Le choix stratégique porté sur le Togo pour accueillir le prochain Sommet de l’innovation sur l’énergie loin d’être le fruit d’un hasard mais une reconnaissance des avancées engagées par le pays à travers son Président de Conseil, Faure Essozimna Gnassingbé en matière du nucléaire ces dernières années.
En 2025, le Togo a été élu au Conseil des gouverneurs de l’Agence Internationale de l’Énergie Atomique (AIEA), l’organe suprême de gouvernance de l’agence multilatérale, une reconnaissance qui a certainement pesé dans le choix de Lomé pour abriter l’édition 2027 et le met au cœur des décisions mondiales concernant la sûreté nucléaire et les usages pacifiques du nucléaire.
Un autre fait non moins important est la récente signature d’un contrat avec l’Agence Internationale de l’Energie Atomique (AIEA), un Cadre de programmation pays (CPP) couvrant la période 2026-2031 dans lequel le ministre des Affaires étrangères, Robert Dussey, et le directeur général de l’AIEA, Rafael Mariano Grossi, ont apposé leurs signatures à Vienne en Autriche pour un accord quinquennal encadrant l’accompagnement technique et institutionnel de l’agence onusienne dans la mise en œuvre de la politique nucléaire togolaise.

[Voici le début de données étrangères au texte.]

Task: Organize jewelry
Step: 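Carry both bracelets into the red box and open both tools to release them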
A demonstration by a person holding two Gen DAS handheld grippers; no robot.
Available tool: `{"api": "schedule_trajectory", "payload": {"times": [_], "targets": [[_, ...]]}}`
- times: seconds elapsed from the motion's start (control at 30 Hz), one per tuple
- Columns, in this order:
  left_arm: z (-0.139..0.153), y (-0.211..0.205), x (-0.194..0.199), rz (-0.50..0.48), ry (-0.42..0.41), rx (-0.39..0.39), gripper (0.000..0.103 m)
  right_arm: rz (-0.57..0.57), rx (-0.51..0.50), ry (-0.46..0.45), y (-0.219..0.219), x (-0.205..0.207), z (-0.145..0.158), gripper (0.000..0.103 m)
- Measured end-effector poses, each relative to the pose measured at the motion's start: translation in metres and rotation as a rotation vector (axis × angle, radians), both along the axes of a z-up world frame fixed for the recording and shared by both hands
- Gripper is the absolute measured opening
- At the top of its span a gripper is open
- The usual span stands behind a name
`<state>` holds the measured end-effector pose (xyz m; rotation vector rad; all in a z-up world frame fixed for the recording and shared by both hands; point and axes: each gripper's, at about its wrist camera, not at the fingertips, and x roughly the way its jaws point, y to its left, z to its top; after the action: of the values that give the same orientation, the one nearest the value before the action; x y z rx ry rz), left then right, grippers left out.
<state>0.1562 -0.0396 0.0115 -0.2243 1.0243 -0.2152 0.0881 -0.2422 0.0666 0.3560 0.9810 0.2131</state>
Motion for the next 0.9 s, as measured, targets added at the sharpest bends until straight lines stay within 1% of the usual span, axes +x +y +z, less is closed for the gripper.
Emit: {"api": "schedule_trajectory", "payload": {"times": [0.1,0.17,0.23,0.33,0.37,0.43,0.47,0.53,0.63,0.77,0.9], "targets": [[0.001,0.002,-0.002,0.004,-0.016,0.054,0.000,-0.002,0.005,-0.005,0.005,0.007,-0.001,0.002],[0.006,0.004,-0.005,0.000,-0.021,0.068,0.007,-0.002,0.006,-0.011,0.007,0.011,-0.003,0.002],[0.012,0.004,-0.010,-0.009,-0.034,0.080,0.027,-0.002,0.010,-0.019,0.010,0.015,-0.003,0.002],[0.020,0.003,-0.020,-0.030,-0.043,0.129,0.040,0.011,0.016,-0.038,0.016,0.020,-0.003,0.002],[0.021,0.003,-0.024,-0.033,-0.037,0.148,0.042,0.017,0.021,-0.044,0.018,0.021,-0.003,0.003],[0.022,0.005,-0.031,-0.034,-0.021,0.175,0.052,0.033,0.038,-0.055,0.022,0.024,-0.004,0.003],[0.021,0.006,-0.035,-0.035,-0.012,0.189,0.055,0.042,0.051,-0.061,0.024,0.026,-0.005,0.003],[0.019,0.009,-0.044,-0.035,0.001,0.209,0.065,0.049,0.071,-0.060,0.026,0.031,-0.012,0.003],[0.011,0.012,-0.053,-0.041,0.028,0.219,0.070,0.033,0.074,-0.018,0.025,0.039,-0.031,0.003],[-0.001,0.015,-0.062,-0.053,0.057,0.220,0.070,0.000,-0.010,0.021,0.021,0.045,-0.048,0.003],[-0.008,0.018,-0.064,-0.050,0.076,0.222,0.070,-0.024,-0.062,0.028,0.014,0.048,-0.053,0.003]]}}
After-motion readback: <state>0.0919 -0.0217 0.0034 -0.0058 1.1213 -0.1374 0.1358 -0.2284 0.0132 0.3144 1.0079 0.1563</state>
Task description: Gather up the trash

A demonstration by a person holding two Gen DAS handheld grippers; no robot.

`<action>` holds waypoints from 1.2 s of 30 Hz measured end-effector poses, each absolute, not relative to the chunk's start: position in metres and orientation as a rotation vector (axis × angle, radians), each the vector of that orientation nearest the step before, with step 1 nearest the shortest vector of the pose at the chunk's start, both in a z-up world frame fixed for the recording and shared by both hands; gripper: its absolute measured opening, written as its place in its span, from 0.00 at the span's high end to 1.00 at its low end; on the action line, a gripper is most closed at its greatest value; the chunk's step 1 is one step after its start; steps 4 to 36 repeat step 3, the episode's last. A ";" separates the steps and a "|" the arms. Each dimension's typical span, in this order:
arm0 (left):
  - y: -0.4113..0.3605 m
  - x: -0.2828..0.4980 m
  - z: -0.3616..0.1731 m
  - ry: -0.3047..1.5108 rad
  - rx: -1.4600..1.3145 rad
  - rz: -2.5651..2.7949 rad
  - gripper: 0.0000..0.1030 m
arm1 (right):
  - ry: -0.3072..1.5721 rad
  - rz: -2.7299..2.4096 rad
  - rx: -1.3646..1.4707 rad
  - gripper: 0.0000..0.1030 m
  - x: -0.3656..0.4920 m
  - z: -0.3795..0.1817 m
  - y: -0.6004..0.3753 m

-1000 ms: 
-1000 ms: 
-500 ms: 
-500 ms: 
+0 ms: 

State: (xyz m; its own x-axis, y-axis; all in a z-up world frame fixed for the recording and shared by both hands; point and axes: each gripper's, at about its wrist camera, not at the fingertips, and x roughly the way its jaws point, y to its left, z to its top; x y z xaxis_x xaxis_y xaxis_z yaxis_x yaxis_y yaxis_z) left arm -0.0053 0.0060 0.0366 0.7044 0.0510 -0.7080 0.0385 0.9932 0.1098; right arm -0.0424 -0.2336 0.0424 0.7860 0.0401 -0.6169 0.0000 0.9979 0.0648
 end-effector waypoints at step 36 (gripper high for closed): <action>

Sur le plan national des mesures ont été également prises. Le Togo a déployé une architecture institutionnelle adaptée, en témoigne la création du Commissariat à l’Énergie Atomique (CEAT) en janvier 2025, chargé de piloter les programmes de recherche, de formation et d’application des technologies nucléaires dans la santé, l’agriculture et l’énergie. Cette structure centrale remplace une multiplicité d’initiatives fragmentées et crée une cohérence dans l’approche gouvernementale.
Le Togo a parallèlement signé en décembre 2024 un accord avec la société américaine Nano Nuclear Energy pour la production d’électricité à partir de microréacteurs nucléaires. Cet accord revêt une importance stratégique pour le pays, qui cible l’accès universel à l’électricité à l’horizon 2030. Les microréacteurs pourront alimenter les zones non connectées au réseau national, accélérant ainsi la couverture électrique.